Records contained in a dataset
- - - - -
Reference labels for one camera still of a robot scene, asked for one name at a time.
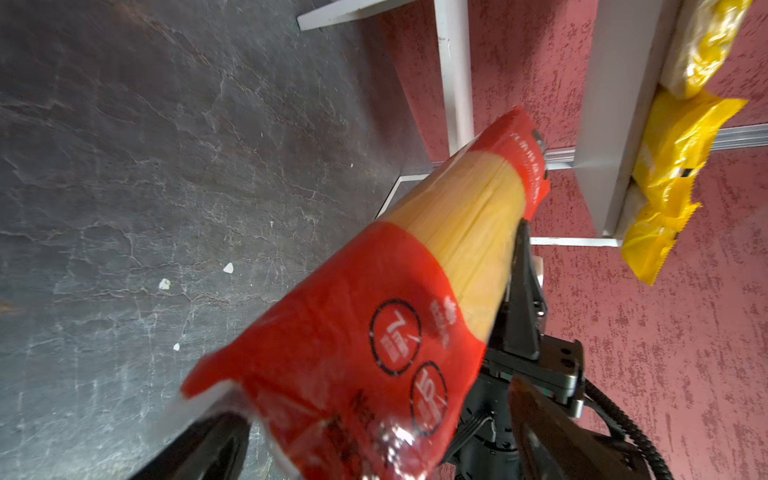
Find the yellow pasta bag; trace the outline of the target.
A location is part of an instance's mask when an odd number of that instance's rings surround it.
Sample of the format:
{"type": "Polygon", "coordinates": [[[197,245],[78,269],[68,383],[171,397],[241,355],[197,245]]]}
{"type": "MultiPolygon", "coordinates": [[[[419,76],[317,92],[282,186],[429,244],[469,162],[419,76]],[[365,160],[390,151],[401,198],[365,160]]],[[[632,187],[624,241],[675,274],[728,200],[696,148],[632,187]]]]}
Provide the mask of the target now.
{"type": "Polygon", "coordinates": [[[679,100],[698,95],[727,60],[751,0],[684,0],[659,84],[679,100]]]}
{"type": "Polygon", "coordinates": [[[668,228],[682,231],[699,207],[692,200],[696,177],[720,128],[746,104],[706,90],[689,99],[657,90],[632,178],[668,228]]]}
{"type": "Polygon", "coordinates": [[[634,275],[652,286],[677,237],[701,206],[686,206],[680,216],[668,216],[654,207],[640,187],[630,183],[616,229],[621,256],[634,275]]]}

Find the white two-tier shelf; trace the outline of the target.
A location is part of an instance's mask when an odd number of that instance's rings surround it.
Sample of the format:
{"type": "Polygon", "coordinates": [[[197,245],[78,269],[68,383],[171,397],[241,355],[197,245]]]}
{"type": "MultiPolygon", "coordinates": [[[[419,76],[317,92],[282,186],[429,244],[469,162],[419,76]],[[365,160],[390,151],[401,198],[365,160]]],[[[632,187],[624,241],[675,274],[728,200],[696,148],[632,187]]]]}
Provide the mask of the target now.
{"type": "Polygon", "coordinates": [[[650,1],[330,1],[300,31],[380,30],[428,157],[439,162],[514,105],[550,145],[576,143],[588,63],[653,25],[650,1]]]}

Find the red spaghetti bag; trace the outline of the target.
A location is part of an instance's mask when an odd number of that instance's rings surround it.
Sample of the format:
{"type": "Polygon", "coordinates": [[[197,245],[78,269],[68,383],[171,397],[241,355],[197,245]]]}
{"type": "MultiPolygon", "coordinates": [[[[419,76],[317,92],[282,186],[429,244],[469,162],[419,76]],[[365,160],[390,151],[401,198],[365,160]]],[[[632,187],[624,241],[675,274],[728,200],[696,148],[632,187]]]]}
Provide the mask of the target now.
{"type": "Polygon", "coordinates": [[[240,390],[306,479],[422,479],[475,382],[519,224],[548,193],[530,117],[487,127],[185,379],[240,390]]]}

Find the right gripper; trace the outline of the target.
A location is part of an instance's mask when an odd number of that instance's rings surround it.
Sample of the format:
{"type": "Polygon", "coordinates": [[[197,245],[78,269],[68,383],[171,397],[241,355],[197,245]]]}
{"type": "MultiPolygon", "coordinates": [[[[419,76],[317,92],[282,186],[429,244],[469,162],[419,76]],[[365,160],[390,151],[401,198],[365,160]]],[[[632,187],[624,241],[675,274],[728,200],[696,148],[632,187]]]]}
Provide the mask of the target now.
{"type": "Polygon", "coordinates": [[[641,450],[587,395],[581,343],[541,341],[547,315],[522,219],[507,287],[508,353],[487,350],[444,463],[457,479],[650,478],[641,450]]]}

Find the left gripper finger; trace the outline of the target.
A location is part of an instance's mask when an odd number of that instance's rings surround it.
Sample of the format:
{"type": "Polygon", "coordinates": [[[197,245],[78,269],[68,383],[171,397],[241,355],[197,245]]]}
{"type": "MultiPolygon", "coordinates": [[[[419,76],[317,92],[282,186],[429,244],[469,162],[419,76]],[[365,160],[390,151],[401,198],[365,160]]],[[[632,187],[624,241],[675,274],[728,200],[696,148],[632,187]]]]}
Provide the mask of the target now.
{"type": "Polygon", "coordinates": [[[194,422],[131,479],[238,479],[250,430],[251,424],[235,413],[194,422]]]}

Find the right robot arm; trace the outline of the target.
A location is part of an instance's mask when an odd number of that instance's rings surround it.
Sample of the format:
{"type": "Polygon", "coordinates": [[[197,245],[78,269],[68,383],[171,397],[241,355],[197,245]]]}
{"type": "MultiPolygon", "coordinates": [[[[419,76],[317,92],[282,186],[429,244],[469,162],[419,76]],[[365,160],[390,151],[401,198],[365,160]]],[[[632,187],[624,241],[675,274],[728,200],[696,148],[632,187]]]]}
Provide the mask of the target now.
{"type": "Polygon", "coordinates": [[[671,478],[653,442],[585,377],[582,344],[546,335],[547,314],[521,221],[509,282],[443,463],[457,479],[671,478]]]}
- - - - -
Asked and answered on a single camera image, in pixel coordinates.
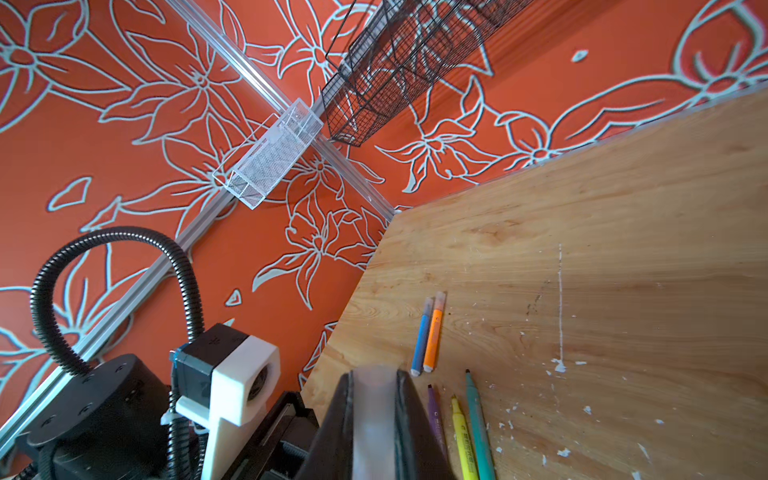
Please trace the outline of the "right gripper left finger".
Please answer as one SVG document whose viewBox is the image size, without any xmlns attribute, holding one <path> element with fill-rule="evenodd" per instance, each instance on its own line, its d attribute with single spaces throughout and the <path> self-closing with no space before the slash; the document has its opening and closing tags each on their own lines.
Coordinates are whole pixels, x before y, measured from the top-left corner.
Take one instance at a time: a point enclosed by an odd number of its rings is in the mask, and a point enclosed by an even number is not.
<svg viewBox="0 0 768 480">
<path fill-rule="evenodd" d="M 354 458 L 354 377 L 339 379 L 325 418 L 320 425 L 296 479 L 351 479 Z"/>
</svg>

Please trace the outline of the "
- - - - -
_YOUR OBJECTIVE:_ Copy each line of the data that contains the word "before".

_TASK ANSWER:_
Please answer as one SVG document whose viewBox is the image size, without any xmlns attribute, holding one <path> element with fill-rule="evenodd" per instance, each instance on its own line, its d attribute with single spaces throughout and the <path> self-closing with no space before the slash; the document has its opening and closing tags each on their own lines.
Coordinates are whole pixels, x before y, measured from the top-left corner.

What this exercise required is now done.